Dave's is a fast-casual chain, not fast food, so it prices above KFC or Popeyes for three reasons: unusually large portions (each tender is close to half a chicken breast), made-to-order quality with per-piece spice levels and more labor, and a premium, celebrity-backed brand. You're paying for a bigger, fresher plate and the name on the box, not just fried chicken.
How much does Dave's Hot Chicken cost?
A single tender à la carte is about $3.50, and the combos run roughly $12.99–$14.99 (two tenders or two sliders with fries, pickles, and Dave's Sauce). A Hot Box of 10 tenders that feeds a group is around $54.99. Prices vary by location and run higher on delivery apps.
Is Dave's Hot Chicken worth the price?
For most people, yes — if you value portion size and quality over the cheapest possible fill-up. The tenders are large, the chicken is fresh and well-seasoned, and a single combo genuinely fills you up. It's not worth it if you're only after the lowest price per calorie, or if you can't taste the food through the heat level you ordered.
How much did Dave's Hot Chicken sell for?

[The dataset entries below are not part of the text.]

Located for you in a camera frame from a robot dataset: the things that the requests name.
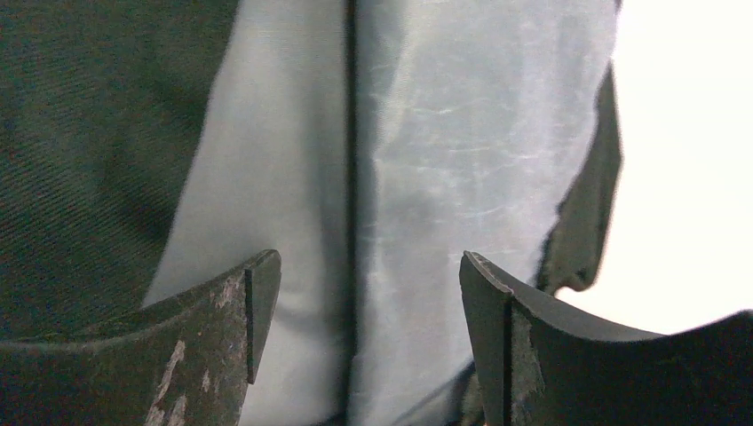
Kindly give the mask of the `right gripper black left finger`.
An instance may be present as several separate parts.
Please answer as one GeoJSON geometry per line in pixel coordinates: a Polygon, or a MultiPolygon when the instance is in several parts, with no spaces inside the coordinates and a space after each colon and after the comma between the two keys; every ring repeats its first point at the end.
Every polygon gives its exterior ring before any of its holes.
{"type": "Polygon", "coordinates": [[[268,249],[144,309],[3,342],[2,424],[237,424],[280,283],[268,249]]]}

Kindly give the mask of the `black student backpack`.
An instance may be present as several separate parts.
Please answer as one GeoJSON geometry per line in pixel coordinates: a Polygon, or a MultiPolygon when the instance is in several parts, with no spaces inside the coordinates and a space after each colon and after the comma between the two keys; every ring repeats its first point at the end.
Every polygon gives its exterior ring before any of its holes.
{"type": "Polygon", "coordinates": [[[617,1],[4,1],[1,345],[281,283],[235,425],[480,423],[482,251],[594,281],[617,1]]]}

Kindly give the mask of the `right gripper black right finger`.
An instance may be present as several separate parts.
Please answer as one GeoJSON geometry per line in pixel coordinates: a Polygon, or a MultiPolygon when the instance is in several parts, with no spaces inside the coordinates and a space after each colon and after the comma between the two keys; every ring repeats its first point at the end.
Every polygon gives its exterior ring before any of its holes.
{"type": "Polygon", "coordinates": [[[459,281],[491,425],[749,425],[752,314],[674,335],[627,327],[465,252],[459,281]]]}

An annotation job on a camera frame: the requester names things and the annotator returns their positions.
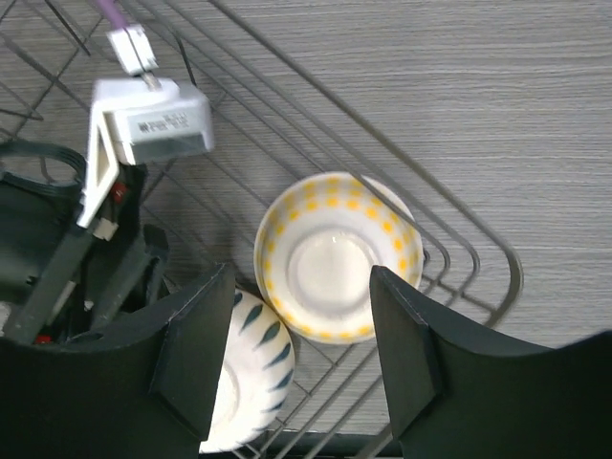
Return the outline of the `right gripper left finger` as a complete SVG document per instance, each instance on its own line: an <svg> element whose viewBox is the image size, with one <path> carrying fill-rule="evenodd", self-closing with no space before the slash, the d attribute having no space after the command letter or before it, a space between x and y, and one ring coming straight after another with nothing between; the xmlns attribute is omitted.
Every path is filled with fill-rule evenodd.
<svg viewBox="0 0 612 459"><path fill-rule="evenodd" d="M208 437L234 298L219 264L62 344L1 339L5 458L195 458Z"/></svg>

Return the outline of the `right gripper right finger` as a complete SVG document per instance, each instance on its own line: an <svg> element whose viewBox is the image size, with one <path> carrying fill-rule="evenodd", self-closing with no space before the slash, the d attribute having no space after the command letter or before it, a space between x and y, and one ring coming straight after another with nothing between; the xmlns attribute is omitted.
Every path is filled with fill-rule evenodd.
<svg viewBox="0 0 612 459"><path fill-rule="evenodd" d="M377 266L370 296L406 458L607 458L611 334L560 348L479 324Z"/></svg>

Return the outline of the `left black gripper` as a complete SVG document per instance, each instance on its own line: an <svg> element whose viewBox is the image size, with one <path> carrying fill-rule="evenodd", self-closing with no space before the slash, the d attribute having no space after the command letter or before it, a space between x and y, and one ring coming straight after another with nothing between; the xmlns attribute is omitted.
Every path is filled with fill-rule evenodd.
<svg viewBox="0 0 612 459"><path fill-rule="evenodd" d="M1 157L53 160L74 171L61 183L1 170L2 337L65 342L169 294L166 234L140 218L146 166L120 165L94 220L81 227L88 170L81 154L7 141Z"/></svg>

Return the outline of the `white bowl with blue stripes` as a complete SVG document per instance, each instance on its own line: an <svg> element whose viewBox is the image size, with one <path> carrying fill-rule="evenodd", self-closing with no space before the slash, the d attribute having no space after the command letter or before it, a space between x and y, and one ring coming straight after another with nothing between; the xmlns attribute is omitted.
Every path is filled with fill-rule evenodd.
<svg viewBox="0 0 612 459"><path fill-rule="evenodd" d="M294 375L287 327L261 298L237 289L209 434L200 451L232 451L261 435L281 411Z"/></svg>

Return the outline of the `yellow dotted bowl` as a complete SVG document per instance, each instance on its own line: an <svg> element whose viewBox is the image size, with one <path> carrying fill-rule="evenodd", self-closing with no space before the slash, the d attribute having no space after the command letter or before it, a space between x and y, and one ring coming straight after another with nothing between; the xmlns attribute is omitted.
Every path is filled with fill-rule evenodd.
<svg viewBox="0 0 612 459"><path fill-rule="evenodd" d="M297 334L326 344L375 336L369 278L385 266L419 286L425 254L413 215L386 185L347 172L294 183L269 206L253 248L257 286Z"/></svg>

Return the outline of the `black wire dish rack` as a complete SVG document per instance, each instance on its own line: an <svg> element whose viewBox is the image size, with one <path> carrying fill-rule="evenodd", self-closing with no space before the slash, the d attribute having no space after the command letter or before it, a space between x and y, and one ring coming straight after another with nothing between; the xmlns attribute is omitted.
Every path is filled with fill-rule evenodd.
<svg viewBox="0 0 612 459"><path fill-rule="evenodd" d="M411 210L425 249L422 291L487 326L523 286L516 252L363 112L224 1L122 1L152 42L160 73L210 99L216 147L149 166L141 218L163 229L165 283L178 289L217 262L257 289L253 247L293 183L345 171L387 185ZM120 65L93 1L1 5L1 136L86 147L93 81ZM294 337L297 369L272 424L237 458L397 458L374 341Z"/></svg>

In 2025, private-equity firm Roark Capital took a majority stake in Dave's Hot Chicken in a deal widely reported to value the company at around $1 billion. Not bad for a brand that started in 2017 as a parking-lot pop-up built with about $900. That premium valuation is part of why the brand prices the way it does.
Who owns Dave's Hot Chicken?
Dave's was founded in 2017 by Arman Oganesyan, chef Dave Kopushyan, and brothers Tommy and Gary Rubenyan. It later took on high-profile investors including Drake, Samuel L. Jackson, and Michael Strahan, and in 2025 Roark Capital acquired a majority stake. The original founders built it from an East Hollywood pop-up into a national chain.
Is Dave's Hot Chicken more expensive than Raising Cane's or Popeyes?
Generally yes, per meal. Popeyes and KFC sit lower on price as traditional fast food, and Raising Cane's is usually a little cheaper for a comparable combo. Dave's charges a fast-casual premium for bigger portions and made-to-order spice levels. Whether that premium is 'worth it' depends on how much you value size and freshness over cost.